> **Directions for this task**
When the string "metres" is part of a line below, that line should be copied.

> **Data to process**
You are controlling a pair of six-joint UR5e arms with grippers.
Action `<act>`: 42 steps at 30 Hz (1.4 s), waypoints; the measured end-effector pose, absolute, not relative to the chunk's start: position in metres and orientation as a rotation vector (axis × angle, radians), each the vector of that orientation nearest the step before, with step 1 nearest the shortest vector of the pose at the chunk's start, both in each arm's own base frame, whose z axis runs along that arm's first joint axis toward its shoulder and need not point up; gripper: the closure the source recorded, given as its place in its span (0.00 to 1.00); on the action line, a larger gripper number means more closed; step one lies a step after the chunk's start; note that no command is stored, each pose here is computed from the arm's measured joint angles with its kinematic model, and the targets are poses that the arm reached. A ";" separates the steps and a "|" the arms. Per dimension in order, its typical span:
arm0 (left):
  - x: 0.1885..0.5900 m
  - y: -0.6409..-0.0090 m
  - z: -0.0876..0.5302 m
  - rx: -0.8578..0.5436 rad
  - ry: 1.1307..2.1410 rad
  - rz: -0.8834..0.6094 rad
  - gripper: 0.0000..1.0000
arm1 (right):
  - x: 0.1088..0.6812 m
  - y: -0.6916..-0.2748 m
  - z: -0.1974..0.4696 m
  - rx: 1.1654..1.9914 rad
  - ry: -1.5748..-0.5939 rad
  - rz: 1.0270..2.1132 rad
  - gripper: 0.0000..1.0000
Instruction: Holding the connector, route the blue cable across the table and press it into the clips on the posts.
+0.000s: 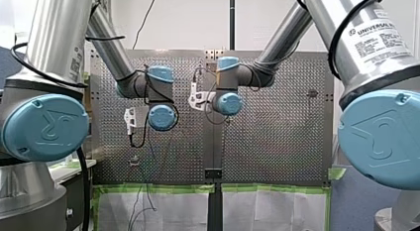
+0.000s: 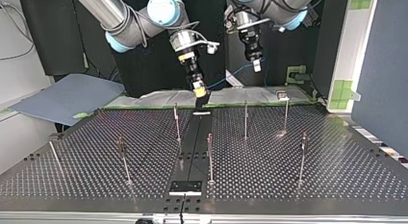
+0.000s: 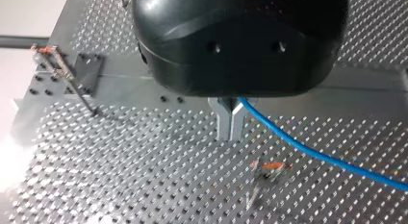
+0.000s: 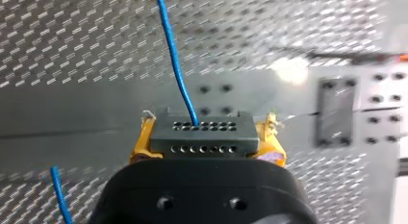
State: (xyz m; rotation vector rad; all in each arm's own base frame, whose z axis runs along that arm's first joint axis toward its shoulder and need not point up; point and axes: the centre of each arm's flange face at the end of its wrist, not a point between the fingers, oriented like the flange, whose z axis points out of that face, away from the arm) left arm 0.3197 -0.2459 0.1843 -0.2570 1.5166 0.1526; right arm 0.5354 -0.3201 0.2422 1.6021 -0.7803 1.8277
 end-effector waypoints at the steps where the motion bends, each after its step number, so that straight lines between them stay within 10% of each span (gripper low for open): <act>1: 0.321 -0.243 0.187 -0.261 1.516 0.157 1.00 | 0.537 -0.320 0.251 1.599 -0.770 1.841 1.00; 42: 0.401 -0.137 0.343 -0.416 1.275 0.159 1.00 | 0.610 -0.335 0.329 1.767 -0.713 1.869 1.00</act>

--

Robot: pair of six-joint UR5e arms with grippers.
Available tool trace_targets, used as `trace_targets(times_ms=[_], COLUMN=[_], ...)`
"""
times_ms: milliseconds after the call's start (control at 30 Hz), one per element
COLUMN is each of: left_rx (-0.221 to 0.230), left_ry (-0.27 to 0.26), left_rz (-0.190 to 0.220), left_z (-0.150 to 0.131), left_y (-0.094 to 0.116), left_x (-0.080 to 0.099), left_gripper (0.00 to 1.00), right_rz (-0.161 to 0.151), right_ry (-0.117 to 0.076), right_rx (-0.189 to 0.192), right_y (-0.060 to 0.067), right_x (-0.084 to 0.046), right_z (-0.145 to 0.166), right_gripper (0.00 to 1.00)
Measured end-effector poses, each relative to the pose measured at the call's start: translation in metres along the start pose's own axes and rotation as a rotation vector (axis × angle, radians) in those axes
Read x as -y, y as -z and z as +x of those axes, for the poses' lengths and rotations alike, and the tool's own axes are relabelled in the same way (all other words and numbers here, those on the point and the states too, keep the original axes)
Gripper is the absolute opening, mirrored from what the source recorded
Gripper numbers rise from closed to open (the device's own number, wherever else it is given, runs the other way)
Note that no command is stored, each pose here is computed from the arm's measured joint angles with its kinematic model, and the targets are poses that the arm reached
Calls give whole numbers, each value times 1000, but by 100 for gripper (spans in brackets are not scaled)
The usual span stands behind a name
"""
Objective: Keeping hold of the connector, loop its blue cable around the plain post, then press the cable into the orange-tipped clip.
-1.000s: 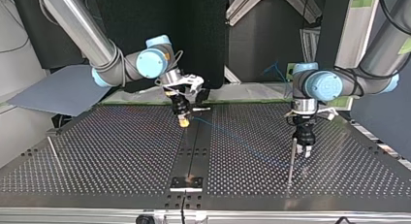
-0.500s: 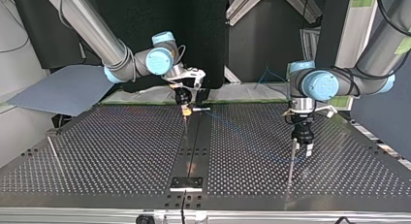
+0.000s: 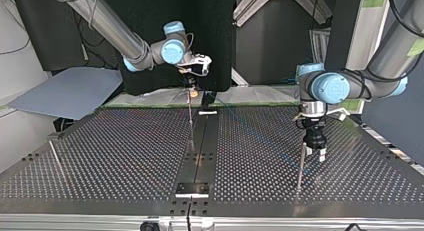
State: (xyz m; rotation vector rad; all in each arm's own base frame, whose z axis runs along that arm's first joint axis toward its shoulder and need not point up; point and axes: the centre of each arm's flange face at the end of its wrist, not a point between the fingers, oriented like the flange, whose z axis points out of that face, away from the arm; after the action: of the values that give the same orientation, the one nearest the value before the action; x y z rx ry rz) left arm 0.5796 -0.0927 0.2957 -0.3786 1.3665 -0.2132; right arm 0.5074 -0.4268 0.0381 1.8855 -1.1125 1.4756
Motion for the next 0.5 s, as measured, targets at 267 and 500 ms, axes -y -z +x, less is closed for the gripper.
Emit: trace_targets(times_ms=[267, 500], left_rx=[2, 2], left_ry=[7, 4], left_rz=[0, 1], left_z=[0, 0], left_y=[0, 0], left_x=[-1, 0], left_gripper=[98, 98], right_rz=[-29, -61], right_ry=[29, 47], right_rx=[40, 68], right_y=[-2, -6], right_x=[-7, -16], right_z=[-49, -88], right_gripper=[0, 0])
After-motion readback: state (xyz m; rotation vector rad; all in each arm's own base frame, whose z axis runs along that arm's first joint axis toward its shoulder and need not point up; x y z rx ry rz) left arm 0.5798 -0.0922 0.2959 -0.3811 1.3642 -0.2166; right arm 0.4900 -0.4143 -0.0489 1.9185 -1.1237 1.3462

> **Response to the task**
Action `<act>`: 42 steps at 30 Hz (1.4 s), waypoints; the measured end-effector pose, absolute, not relative to the chunk's start: position in metres and orientation as a rotation vector (axis × angle, radians), each the vector of that orientation nearest the step before, with step 1 nearest the shortest vector of the pose at the chunk's start, both in each arm's own base frame, whose z axis runs along that arm's first joint axis toward its shoulder and need not point up; gripper: the closure the source recorded, given as its place in its span (0.00 to 1.00); on the action line, a larger gripper number means more closed; step one lies a step after the chunk's start; note that no command is stored, each pose here is computed from the arm's measured joint angles with its kinematic model, and the targets are poses that the arm reached. A ";" separates the steps and a "|" the arms. Per dimension in order, its typical span:
Measured end-effector poses, each relative to the pose measured at the call's start: translation in metres along the start pose's own axes and rotation as a rotation vector (axis × angle, radians) in those axes

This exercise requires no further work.